Algorithmic stablecoins 

Algorithmic stablecoins establish their 1:1 price peg by relying on an algorithm instead of a physical reserve. They are based on the principles of supply and demand where the protocol maintains the coin value at its target figure by actively adjusting the supply. For a dollar-pegged algorithmic stablecoin, ideally, the protocol creates coins to bring the price back to $1 value when it fluctuates above this range whereas, stablecoins are removed from circulation (burned) when the price falls below $1.

TerraUSD (UST) was the largest algorithmic stablecoin that had a disastrous decline in May 2022 after it failed to maintain its peg. TerraUSD’s price had been fixed at $1 via the minting and burning of a secondary coin (LUNA). The whole system was running via an algorithmic design, where Luna tokens were created and destroyed each time a UST stablecoin was bought or sold. However, due to the flawed structure and some manipulations, the coin eventually lost 99.9% value in a span of a week. It is estimated that more than $60 billion got wiped out by the UST crash. 

What are the primary use cases of stablecoins?

Stablecoins chiefly hold their reputation as a “bridge” between cryptocurrencies and real-world cash. Crypto traders safely buy stablecoins with fiat (having a surety that the coins’ value will remain the same) and then use them for buying other cryptocurrencies under desired rates. Moreover, stablecoins coins also facilitate crypto-to-crypto exchanges by posing as the middleman. For instance, if you want to buy AVAX with ETH, you can convert your ETH to USDT, and then swap the USDT with AVAX to evade high volatility. 

Stablecoins are also utilized for international money transfers where transactions are processed instantly and with near zero fees, involving no third parties. Moreover, stablecoins extend lucrative opportunities to earn passive income with much higher interest rates, not common in regular bank accounts. Further, as already mentioned, stablecoins are highly relied upon for sending money cheaply. It may be possible to send millions of dollars with minimal transaction fees using stablecoins.

List of the most prominent stablecoins

USDT: Launched in 2014, USDT is the most popular stablecoin to date that mirrors the value of the US dollar. It allows the users to take advantage of a stable value in the volatile crypto space and enjoy decentralized transfers with a fixed $1 price. As of now, Tether is ranked no. 3 in the cryptocurrency world with a market capitalization of more than $68 billion. 

USDC: With a crypto market ranking of #5, USDC is another prominent stablecoin that is 1:1 pegged to the US dollar.
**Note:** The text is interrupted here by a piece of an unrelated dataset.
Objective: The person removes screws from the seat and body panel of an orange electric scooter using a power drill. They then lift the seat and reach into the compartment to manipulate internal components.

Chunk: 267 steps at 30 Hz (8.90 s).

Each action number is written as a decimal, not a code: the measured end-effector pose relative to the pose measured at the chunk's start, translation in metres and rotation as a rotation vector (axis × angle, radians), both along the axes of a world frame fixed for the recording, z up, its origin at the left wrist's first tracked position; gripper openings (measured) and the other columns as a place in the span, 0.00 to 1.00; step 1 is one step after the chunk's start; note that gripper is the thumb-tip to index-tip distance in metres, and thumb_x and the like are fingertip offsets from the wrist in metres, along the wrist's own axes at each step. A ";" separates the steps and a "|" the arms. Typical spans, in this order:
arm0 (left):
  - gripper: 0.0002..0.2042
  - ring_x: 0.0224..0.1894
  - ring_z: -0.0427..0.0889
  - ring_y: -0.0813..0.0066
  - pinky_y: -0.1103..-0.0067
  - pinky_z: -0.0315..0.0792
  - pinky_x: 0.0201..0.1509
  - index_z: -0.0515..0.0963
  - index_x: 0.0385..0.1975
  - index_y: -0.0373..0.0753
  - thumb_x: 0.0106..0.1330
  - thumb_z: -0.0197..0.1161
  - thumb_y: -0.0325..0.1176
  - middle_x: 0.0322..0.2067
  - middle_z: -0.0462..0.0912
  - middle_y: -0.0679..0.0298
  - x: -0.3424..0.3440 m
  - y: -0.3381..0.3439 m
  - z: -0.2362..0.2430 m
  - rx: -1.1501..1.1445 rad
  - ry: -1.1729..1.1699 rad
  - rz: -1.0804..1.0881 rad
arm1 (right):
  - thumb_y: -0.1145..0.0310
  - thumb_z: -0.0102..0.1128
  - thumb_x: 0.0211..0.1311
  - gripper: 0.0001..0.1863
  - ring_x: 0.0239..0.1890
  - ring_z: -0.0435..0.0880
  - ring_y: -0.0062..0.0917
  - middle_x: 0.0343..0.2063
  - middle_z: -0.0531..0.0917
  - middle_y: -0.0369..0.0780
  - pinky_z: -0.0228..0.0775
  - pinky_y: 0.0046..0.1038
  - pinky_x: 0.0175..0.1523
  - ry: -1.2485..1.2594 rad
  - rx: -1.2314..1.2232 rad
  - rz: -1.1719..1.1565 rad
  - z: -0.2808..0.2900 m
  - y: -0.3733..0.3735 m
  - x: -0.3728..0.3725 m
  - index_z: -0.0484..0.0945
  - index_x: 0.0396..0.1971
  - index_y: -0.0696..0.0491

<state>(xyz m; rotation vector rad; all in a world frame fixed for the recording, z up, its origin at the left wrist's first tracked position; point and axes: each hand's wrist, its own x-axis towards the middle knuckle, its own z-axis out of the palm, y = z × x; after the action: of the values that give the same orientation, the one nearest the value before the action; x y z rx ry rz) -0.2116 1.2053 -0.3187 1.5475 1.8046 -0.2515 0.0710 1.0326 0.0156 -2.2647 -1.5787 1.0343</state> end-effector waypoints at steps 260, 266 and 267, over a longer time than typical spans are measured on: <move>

USD Coin reverses are composed of a mixture of two assets: short-duration US Treasuries that cover $35.7 billion and cash that spans $8.5 billion of its total $44 billion market capitalization. 

DAI: DAI is an Ethereum-based, crypto-collateralized stablecoin that maintains a soft peg to the price of the US dollar. Its issuance and operations are managed by the Maker Protocol & the MakerDAO, and it has a total market cap of nearly $6.2 billion.